● Dataset content:
┌────────

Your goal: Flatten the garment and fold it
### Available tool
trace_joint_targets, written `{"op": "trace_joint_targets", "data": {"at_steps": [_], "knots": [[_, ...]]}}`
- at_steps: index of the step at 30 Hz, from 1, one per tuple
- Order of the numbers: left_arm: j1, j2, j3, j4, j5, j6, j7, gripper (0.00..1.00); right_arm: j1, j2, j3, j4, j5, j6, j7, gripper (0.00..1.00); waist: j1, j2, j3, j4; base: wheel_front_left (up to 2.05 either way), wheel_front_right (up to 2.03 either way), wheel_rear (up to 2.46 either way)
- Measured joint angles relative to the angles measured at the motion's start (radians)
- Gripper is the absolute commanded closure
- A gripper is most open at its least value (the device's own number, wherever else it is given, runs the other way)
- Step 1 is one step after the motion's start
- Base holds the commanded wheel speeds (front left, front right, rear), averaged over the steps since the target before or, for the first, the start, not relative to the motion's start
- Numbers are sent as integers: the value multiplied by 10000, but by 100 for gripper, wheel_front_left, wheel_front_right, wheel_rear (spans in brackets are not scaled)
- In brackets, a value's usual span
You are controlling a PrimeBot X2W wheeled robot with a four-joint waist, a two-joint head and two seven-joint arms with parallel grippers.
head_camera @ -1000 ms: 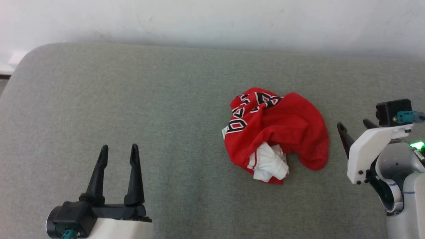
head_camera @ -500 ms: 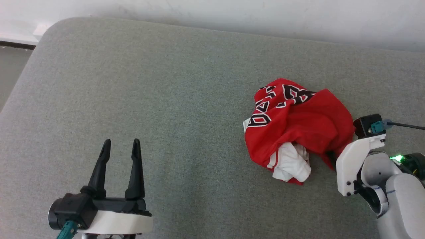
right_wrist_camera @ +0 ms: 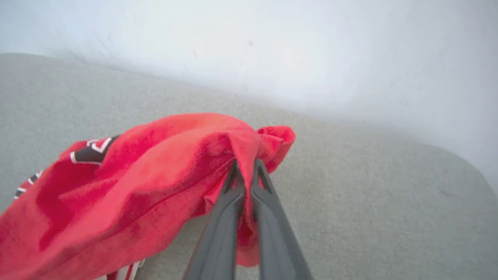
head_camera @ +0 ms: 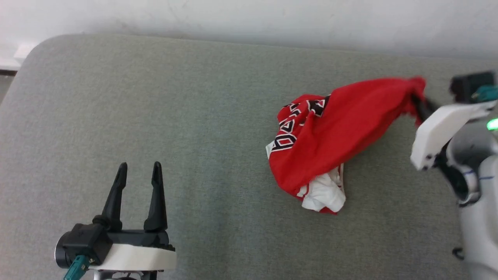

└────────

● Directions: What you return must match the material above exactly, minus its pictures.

● Solution for this task:
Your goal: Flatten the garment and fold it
### Available tool
trace_joint_targets, written `{"op": "trace_joint_targets", "data": {"at_steps": [_], "knots": [[_, ...]]}}`
- at_steps: index of the step at 30 Hz, from 1, one per tuple
- Order of the numbers: left_arm: j1, j2, j3, j4, j5, j6, j7, gripper (0.00..1.00); right_arm: j1, j2, j3, j4, j5, j6, j7, gripper (0.00..1.00); waist: j1, j2, j3, j4; base: wheel_front_left (up to 2.05 either way), wheel_front_right (up to 2.03 either way), wheel_rear (up to 2.46 either way)
- Measured joint angles relative to the angles measured at the motion's start (radians)
- Gripper is the absolute commanded closure
- A gripper is most open at its least value (the device's own number, wherever else it is given, runs the other way)
- Step 1 is one step after the motion's start
- Base holds the commanded wheel speeds (front left, front right, rear), averaged over the steps since the target before or, for the first, the start, not relative to the motion's start
- Numbers are sent as integers: the value multiplied by 10000, but by 100 for gripper, wheel_front_left, wheel_front_right, wheel_rear (spans in brackets are not scaled)
- In brackets, a value's usual span
You are controlling a PrimeBot X2W wheeled robot with a four-joint waist, a two-joint head and two seven-joint arms with parallel grippers.
head_camera @ -1000 ms: 
head_camera @ -500 ms: 
right_wrist_camera @ +0 ms: 
head_camera @ +0 ms: 

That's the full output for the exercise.